__Problem statement__.
From the entries, filter out every line that lacks "about" and copy the rest.

[Collected data entries]
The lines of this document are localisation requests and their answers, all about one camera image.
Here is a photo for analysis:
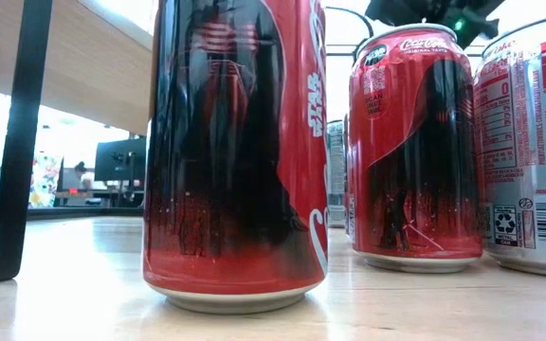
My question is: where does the black computer monitor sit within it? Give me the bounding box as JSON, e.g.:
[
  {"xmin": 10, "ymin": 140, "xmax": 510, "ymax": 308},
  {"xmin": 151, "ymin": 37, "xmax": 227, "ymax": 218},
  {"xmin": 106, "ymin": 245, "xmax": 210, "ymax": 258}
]
[{"xmin": 94, "ymin": 136, "xmax": 147, "ymax": 184}]

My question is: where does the colourful printed banner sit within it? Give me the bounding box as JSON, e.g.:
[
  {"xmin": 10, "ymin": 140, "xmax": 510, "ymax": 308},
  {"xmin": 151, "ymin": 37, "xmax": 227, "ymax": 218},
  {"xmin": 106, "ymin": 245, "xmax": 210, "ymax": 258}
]
[{"xmin": 28, "ymin": 153, "xmax": 64, "ymax": 209}]

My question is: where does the white Celsius can black lid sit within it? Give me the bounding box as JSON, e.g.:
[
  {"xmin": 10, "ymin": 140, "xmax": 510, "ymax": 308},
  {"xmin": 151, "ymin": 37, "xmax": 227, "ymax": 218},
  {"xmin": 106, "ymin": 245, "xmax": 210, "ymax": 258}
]
[{"xmin": 325, "ymin": 119, "xmax": 349, "ymax": 229}]

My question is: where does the red black Coca-Cola can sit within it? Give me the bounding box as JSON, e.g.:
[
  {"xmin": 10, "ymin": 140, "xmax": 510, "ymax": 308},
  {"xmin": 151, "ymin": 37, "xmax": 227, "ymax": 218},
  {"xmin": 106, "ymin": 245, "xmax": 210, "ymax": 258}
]
[
  {"xmin": 346, "ymin": 22, "xmax": 485, "ymax": 275},
  {"xmin": 142, "ymin": 0, "xmax": 330, "ymax": 315}
]

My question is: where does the silver Diet Coke can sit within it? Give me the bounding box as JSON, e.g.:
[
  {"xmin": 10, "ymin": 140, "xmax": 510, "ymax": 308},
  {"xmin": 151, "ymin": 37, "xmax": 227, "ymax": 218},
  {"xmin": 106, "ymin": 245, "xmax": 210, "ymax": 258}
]
[{"xmin": 472, "ymin": 11, "xmax": 546, "ymax": 280}]

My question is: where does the wooden tray with black ends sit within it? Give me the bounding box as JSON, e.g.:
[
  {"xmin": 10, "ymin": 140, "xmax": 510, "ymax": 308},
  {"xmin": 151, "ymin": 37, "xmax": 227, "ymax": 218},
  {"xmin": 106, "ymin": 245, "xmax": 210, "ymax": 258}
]
[{"xmin": 0, "ymin": 0, "xmax": 156, "ymax": 285}]

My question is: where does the person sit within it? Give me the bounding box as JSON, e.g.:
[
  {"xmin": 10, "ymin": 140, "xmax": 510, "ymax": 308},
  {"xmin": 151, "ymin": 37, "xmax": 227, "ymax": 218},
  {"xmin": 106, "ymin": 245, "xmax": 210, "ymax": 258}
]
[{"xmin": 62, "ymin": 160, "xmax": 95, "ymax": 190}]

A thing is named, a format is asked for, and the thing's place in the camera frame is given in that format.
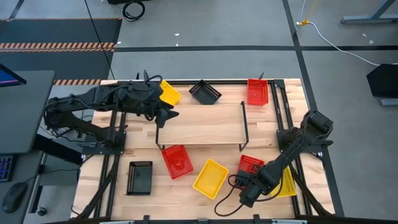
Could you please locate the coiled black cable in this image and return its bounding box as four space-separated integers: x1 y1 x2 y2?
121 0 146 23

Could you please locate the computer monitor with blue screen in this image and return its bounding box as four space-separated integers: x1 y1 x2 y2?
0 63 27 88

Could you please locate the black angular floor stand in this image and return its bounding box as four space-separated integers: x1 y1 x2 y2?
366 63 398 99

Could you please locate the thin white cable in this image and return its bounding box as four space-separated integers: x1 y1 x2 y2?
298 0 307 22

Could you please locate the backlit computer keyboard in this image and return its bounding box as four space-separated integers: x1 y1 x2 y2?
0 154 15 184

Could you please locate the yellow plastic slotted basket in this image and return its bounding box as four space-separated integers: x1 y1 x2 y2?
192 159 230 200
159 80 183 106
270 166 298 199

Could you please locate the black computer mouse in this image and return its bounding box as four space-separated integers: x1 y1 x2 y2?
2 181 29 214

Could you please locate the grey metal foot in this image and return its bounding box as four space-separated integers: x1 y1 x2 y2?
380 98 398 108

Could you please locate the long thin black cable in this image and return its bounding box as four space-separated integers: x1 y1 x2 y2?
83 0 116 80

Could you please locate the wooden shelf with black frame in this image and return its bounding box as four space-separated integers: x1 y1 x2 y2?
154 101 250 152

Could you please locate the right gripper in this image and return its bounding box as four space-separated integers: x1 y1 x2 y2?
234 166 275 208

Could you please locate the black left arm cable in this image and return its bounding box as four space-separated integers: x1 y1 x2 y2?
145 73 164 93

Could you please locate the thick white floor cable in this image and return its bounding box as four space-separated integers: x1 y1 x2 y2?
297 19 398 67

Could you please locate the black plastic slotted basket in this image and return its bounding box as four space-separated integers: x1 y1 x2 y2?
126 161 154 196
188 79 223 106

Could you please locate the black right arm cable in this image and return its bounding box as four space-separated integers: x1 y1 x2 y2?
213 167 285 218

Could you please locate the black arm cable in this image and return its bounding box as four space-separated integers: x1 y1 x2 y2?
213 167 285 218
145 73 164 93

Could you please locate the black aluminium table frame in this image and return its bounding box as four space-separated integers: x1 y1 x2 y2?
70 70 336 224

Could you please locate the thin yellow cable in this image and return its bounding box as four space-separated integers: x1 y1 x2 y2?
306 0 320 21

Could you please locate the red plastic slotted basket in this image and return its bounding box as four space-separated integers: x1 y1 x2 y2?
161 144 195 180
236 154 266 181
247 78 269 106

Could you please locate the black mat with hazard stripes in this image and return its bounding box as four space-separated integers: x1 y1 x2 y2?
0 17 123 86

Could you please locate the grey metal desk leg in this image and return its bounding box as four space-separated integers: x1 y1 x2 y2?
340 0 398 25

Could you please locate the black floor box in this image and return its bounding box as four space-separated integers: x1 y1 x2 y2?
107 0 152 5

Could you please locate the dark grey flat panel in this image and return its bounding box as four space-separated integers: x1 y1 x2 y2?
0 70 56 156

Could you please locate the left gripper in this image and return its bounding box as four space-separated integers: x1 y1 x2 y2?
133 81 180 129

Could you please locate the grey side desk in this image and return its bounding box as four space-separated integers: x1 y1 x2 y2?
0 151 47 224

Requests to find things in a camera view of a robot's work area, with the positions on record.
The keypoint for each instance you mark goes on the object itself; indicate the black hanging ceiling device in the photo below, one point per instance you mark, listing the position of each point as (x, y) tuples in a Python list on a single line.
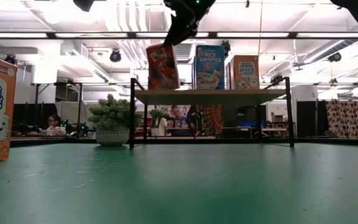
[(226, 48)]

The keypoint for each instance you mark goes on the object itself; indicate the white draped cloth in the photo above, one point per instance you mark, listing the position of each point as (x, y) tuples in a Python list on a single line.
[(71, 110)]

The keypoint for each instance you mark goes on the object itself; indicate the brown spotted white cloth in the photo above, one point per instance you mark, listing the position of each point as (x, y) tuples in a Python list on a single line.
[(345, 118)]

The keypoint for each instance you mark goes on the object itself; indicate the red Froot Loops cereal box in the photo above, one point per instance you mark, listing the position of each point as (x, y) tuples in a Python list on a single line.
[(163, 68)]

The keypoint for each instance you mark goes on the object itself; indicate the small leafy potted plant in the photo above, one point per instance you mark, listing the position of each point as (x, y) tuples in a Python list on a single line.
[(155, 116)]

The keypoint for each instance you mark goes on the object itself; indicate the black partition panel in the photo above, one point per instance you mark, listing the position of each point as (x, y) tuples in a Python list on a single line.
[(306, 118)]

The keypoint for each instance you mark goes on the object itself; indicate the black metal rack frame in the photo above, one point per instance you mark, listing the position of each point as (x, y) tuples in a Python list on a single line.
[(80, 105)]

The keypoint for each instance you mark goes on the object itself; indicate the black ceiling spotlight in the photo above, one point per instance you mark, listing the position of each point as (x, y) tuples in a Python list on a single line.
[(335, 57), (115, 56), (10, 59)]

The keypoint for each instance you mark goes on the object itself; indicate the green table mat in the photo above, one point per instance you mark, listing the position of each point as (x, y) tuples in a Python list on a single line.
[(179, 193)]

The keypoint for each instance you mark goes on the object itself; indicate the orange patterned backdrop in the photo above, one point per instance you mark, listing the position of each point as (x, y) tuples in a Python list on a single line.
[(216, 119)]

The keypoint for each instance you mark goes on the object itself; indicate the black table frame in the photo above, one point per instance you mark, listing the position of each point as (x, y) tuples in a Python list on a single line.
[(57, 141)]

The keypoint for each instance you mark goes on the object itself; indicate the person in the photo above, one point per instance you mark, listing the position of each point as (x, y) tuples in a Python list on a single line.
[(54, 123), (177, 113)]

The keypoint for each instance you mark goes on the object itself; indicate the black overhead frame bar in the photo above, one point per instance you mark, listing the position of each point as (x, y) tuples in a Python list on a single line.
[(104, 34)]

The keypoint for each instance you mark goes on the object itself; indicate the small black ceiling device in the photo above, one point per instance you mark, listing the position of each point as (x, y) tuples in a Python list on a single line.
[(277, 78)]

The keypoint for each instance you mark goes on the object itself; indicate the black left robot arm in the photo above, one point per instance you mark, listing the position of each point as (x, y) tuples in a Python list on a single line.
[(83, 4)]

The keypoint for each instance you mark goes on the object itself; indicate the succulent plant in white pot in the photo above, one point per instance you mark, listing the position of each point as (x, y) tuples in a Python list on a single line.
[(113, 118)]

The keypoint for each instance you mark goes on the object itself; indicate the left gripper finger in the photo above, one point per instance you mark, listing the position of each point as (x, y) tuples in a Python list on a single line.
[(180, 32)]

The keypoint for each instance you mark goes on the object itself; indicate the black-framed wooden shelf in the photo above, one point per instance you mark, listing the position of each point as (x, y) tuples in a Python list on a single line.
[(210, 97)]

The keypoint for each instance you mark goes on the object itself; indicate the background robot with green lights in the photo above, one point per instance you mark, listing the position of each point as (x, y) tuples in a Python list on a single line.
[(79, 129)]

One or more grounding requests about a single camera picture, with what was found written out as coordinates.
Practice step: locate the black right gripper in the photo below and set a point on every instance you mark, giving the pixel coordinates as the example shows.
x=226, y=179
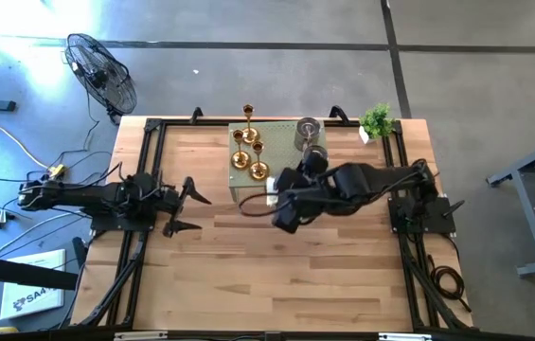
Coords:
x=309, y=189

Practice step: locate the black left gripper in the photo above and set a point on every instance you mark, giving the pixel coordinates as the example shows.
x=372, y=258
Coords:
x=170, y=201

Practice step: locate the silver candle tin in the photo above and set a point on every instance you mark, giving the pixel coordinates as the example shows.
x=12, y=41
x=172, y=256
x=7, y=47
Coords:
x=316, y=148

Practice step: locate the brass candlestick holder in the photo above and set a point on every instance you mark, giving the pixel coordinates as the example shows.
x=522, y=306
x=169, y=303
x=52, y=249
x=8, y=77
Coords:
x=240, y=161
x=250, y=137
x=259, y=171

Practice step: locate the silver candle tin floral label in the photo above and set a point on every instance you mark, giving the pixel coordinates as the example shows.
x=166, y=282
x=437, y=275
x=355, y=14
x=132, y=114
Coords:
x=307, y=129

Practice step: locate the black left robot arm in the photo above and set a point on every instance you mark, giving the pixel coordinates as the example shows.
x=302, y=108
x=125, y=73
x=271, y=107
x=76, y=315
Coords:
x=82, y=196

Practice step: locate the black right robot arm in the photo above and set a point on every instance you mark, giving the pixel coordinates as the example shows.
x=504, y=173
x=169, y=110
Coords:
x=380, y=180

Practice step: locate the green perforated metal shelf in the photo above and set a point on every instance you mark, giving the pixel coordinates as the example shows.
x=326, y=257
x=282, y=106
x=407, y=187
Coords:
x=281, y=142

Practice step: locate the small green potted plant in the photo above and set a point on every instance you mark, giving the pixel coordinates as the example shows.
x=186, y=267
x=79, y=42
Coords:
x=377, y=122

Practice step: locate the black floor fan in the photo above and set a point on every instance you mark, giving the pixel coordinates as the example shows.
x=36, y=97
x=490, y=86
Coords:
x=101, y=76

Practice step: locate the white paper sheet on floor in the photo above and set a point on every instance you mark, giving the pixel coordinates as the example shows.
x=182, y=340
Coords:
x=35, y=289

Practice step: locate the black beam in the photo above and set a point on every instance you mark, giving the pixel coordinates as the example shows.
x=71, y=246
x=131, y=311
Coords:
x=21, y=274

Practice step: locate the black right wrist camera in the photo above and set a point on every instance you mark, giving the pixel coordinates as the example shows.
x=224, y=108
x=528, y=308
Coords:
x=288, y=220

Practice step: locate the black frame hook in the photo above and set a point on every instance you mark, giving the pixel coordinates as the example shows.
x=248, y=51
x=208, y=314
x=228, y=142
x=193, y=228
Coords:
x=338, y=111
x=196, y=113

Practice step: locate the black aluminium table frame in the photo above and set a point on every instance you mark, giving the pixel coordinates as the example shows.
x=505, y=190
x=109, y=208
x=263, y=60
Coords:
x=186, y=122

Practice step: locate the silver metal bracket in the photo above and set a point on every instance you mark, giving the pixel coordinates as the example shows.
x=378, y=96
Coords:
x=140, y=335
x=404, y=336

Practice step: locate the grey metal table frame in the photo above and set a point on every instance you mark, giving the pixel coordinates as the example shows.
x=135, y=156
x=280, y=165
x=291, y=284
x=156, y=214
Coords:
x=527, y=208

__Exercise result__.
The lines of this document are localisation requests and their answers, all about one camera image.
One or more grounding requests about a single camera picture, with what was found written out as coordinates.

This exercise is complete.